Pelicans are a common feature of bays and estuaries and can also live on inland waters. Pelicans catch fish by dipping their hooked bill and pouch into the water. They breed in large groups on offshore islands, such as Mud Islands in Port Phillip Bay and are sensitive to disturbance by people and domestic animals.
Habitat Close Up
King George Whiting
King George Whiting are one of Victoria's most highly sought after species of fish. While King George Whiting are an important species for fishers and consumers, many gaps have existed in our understanding of this fish's life cycle.
Work undertaken by Fisheries Scientists at the Fisheries Research Branch (FRB) have given us new understanding of the life cycle of this fish species.
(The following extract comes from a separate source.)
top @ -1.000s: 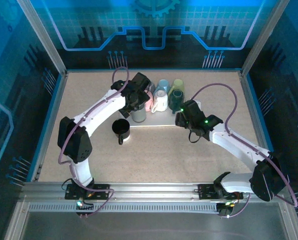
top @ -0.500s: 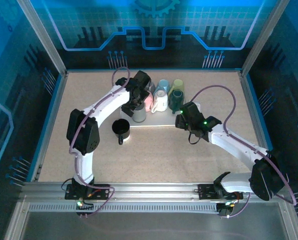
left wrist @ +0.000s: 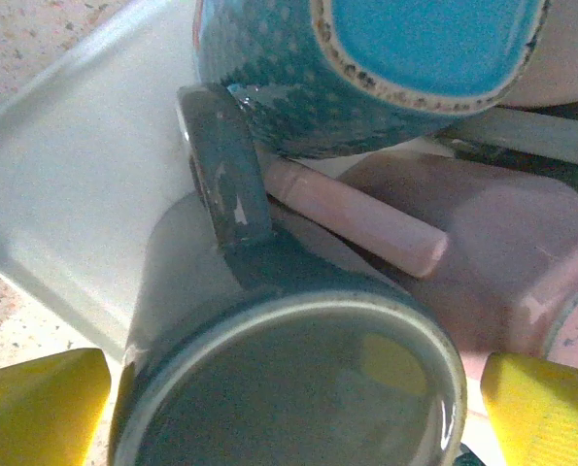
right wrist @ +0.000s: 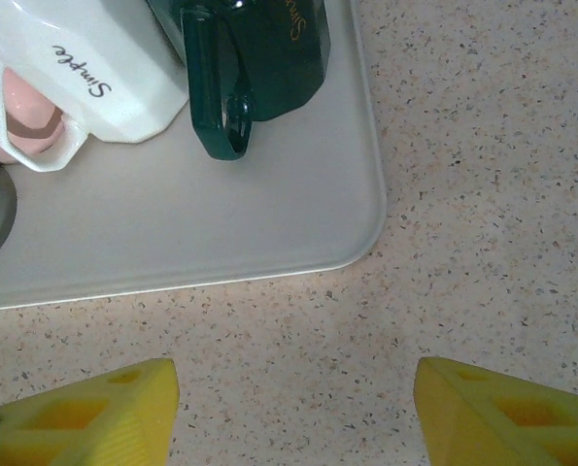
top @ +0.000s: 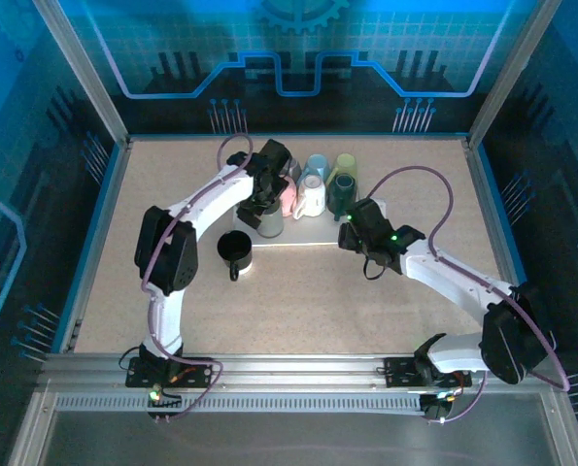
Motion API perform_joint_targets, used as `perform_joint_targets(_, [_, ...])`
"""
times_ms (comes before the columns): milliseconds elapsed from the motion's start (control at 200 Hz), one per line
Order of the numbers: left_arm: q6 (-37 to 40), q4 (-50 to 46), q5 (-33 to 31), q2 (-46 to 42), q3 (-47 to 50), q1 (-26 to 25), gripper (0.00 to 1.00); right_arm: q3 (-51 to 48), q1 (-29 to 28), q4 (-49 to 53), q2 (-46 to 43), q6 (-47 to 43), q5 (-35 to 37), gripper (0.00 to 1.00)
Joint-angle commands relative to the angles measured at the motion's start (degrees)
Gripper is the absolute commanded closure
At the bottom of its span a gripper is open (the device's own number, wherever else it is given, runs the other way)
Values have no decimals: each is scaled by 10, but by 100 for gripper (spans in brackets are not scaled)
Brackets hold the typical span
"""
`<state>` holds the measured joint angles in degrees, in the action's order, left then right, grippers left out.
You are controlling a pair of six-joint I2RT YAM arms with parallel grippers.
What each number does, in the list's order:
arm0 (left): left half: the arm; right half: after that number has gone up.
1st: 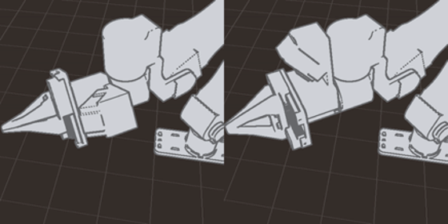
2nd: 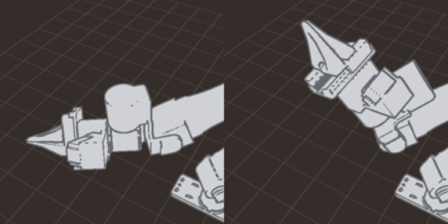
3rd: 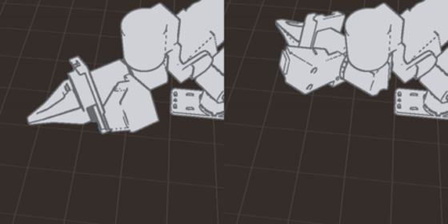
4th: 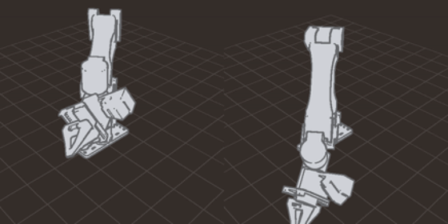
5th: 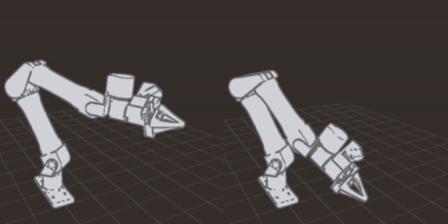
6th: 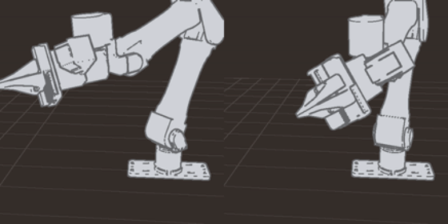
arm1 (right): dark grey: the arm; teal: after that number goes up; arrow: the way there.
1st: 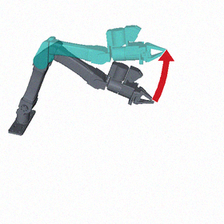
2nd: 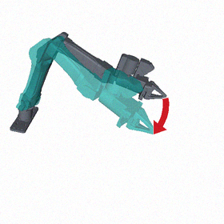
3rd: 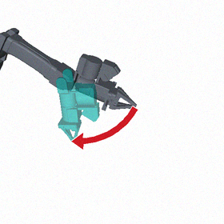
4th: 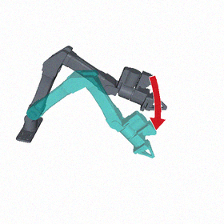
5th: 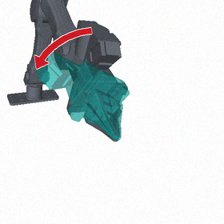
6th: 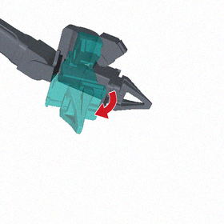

Their work has also shown the importance of looking after habitat required by fish at different stages of their life cycle as well as the need for careful management of the fishery for both recreational and commercial fishers.
Juvenile King George Whiting are carried by currents from an area somewhere around Kangaroo Island. These tiny fish are transported as a part of the plankton community.
On reaching sheltered waters that support seagrasses, the juvenile King George Whiting grow into little fish that feed on the myriad of invertebrates living in the seagrass community. The seagrass plays an important role in allowing these fish to hide from potential predators.
After spending the first few years of life in the seagrass beds, they leave these shallow areas for the deeper waters of bays and estuaries where they remain for several years. Fish that are caught during this time are all pre-spawning fish and careful controls on the number of these animals caught is needed to ensure that enough young are allowed to mature. King George Whiting adults leave the bays and swim back to the spawning areas off the coast of South Australia to begin the whole process again.
Research by Fisheries Scientists at FRB is playing an important role in developing a greater understanding of the biology of many of our important recreational and commercial fish species and strategies to manage fisheries in a sustainable way.